Prompt:
Give the number of lines in the material below that hold "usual", and nothing besides.

——

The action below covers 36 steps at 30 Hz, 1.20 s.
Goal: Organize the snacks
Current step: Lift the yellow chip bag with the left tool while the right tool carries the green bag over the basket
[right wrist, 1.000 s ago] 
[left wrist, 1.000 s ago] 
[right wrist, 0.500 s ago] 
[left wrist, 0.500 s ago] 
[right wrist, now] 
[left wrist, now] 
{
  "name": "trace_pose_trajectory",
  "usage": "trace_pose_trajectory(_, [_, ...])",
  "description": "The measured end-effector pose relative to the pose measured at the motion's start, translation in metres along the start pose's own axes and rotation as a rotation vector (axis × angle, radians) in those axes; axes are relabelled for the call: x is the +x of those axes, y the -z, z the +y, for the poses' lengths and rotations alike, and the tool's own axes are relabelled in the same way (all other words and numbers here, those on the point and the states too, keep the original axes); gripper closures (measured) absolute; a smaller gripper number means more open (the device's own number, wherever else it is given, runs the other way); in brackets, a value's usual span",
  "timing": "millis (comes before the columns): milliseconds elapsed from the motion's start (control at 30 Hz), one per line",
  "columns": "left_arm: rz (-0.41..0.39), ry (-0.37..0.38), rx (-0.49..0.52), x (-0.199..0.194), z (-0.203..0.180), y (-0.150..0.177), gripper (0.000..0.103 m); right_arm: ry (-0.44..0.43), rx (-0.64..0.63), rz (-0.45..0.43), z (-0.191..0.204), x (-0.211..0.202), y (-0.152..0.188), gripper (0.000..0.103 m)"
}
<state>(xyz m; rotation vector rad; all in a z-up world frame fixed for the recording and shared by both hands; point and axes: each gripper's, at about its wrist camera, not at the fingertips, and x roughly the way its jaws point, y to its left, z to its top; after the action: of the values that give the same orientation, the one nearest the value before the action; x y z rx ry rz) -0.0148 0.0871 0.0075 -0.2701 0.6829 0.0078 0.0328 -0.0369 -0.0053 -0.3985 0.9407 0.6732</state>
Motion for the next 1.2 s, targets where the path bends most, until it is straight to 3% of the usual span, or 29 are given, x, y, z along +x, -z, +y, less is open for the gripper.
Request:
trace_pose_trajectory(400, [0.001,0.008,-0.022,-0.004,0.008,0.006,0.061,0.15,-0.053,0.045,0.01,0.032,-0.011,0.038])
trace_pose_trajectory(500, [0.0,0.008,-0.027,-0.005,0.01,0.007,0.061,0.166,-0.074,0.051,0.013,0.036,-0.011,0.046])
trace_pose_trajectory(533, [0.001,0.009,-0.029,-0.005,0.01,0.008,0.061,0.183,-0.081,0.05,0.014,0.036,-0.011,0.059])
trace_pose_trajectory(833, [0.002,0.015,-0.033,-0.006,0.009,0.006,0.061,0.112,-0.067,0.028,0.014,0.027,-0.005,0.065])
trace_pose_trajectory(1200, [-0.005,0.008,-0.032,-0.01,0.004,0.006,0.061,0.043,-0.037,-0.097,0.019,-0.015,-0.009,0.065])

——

Solution for this problem:
2